§ Exercise description
Return, word for word, the lines of the listing below from the one with "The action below" through the one with "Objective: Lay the", and no other lines.
+++
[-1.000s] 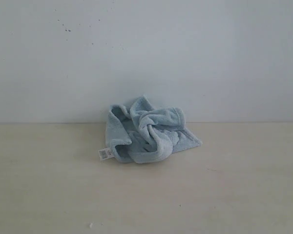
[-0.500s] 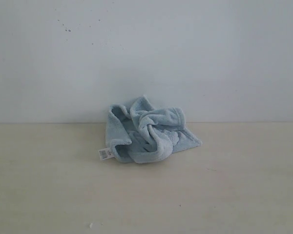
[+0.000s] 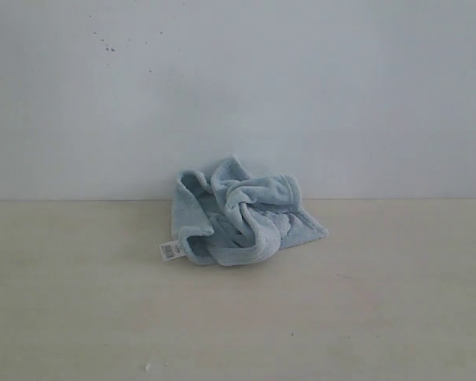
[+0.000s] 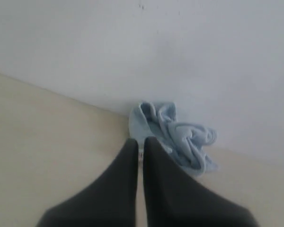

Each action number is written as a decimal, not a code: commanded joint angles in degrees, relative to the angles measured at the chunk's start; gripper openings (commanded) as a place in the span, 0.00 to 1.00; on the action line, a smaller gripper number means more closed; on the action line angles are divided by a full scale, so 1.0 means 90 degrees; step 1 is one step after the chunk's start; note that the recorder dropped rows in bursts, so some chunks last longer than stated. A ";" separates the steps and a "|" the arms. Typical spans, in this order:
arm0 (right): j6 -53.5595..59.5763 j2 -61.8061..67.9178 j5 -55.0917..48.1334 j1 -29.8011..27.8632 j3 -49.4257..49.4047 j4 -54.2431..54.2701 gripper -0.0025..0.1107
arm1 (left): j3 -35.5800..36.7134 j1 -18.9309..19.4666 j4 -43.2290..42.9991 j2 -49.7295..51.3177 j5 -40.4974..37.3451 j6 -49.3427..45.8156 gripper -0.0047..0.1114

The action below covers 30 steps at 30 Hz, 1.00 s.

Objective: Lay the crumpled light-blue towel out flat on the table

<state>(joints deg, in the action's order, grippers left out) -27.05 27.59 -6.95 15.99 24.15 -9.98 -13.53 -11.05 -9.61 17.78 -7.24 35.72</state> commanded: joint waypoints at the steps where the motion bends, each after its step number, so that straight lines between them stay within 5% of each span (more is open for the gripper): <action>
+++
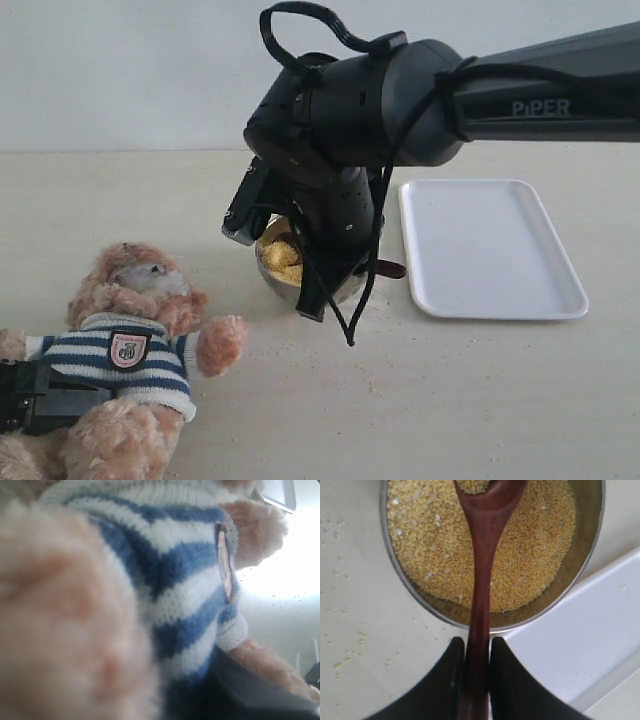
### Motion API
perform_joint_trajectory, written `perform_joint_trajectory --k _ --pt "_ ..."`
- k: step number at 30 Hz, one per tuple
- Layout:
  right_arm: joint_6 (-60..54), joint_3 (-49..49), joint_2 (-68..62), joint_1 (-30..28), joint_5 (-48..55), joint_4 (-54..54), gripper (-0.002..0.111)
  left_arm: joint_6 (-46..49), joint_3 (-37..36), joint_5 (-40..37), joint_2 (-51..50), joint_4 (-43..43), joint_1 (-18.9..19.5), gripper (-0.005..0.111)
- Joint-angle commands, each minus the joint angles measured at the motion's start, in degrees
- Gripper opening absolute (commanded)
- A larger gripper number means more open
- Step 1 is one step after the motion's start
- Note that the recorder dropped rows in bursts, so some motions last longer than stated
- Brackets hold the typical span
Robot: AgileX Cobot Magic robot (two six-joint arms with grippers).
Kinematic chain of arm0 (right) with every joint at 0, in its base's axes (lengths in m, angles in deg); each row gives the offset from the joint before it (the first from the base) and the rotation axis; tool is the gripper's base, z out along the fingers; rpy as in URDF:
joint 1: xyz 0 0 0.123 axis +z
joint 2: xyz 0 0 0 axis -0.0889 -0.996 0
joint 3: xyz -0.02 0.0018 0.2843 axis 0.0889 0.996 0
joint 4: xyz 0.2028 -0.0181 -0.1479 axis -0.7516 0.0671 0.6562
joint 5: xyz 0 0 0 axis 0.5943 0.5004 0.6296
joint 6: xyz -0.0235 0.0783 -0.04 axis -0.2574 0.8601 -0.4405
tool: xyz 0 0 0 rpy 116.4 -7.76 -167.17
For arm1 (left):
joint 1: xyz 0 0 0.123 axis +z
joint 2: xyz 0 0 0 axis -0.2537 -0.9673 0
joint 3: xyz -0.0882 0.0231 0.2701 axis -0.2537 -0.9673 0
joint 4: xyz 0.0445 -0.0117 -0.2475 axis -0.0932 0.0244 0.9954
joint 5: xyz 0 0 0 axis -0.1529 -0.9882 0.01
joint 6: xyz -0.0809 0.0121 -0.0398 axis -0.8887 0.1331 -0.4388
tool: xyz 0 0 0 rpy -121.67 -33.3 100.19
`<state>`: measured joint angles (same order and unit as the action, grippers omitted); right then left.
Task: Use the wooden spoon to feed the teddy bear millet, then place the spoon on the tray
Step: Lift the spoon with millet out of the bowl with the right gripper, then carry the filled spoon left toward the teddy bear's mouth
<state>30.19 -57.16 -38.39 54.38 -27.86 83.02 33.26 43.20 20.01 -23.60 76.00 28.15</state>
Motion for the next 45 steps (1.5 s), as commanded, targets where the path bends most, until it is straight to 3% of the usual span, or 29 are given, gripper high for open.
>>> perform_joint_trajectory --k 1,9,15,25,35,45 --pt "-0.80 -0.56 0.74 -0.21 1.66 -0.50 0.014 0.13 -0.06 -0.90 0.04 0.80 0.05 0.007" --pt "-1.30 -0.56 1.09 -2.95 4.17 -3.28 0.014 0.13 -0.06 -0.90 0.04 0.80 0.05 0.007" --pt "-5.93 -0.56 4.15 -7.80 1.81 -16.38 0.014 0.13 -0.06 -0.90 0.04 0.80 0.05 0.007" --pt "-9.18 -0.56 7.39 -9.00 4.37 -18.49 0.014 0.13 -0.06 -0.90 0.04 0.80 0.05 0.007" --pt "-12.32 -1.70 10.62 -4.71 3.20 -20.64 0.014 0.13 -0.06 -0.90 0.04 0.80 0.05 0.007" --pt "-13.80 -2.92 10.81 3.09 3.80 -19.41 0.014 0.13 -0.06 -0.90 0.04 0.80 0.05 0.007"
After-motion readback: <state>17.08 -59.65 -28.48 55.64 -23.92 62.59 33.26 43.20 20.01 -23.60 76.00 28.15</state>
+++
§ Solution to this exercise
The action below covers 30 steps at 30 Hz, 1.00 s.

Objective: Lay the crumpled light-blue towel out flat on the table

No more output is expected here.